- **EXERCISE GOAL**: Please report how many lines in the data underneath hold the word "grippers", with no other text.

• • • • • • •

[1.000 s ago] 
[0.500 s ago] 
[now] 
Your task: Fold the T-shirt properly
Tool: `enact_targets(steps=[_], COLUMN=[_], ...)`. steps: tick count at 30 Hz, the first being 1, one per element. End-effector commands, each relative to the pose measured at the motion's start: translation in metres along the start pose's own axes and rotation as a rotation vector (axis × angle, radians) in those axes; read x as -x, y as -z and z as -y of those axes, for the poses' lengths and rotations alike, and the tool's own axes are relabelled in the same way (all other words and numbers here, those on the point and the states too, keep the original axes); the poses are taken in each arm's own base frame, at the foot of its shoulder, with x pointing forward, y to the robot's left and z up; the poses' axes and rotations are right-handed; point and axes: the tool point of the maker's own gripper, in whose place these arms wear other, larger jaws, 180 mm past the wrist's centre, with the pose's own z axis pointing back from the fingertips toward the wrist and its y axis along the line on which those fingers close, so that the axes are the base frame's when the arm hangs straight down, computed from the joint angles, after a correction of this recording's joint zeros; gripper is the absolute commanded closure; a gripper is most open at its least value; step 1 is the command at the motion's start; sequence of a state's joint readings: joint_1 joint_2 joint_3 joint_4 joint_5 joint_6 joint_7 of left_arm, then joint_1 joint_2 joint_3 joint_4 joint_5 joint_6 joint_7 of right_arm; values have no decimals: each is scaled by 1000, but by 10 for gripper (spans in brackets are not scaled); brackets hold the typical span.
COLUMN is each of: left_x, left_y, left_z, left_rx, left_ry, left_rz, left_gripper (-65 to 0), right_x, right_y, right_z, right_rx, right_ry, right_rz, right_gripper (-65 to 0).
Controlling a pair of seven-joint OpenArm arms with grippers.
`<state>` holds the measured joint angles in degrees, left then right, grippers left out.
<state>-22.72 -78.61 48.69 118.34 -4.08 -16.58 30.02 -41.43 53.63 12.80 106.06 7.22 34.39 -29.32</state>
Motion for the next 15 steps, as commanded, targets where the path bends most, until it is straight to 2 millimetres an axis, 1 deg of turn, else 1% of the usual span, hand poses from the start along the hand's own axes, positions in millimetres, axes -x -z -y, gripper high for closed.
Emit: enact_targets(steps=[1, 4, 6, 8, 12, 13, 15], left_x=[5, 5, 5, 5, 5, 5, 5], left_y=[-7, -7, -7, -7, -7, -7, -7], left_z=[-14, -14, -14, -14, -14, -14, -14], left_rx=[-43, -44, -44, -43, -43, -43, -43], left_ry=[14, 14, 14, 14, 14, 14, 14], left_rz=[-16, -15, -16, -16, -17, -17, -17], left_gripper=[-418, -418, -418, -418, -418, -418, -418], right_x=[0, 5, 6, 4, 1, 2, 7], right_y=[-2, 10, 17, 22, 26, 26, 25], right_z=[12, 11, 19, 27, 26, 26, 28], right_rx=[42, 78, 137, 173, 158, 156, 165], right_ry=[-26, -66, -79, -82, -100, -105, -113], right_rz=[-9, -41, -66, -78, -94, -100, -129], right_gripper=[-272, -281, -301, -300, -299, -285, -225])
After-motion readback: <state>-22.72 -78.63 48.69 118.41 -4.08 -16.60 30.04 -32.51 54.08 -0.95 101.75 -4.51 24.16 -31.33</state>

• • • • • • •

- **RESPONSE FOR THIS EXERCISE**: 2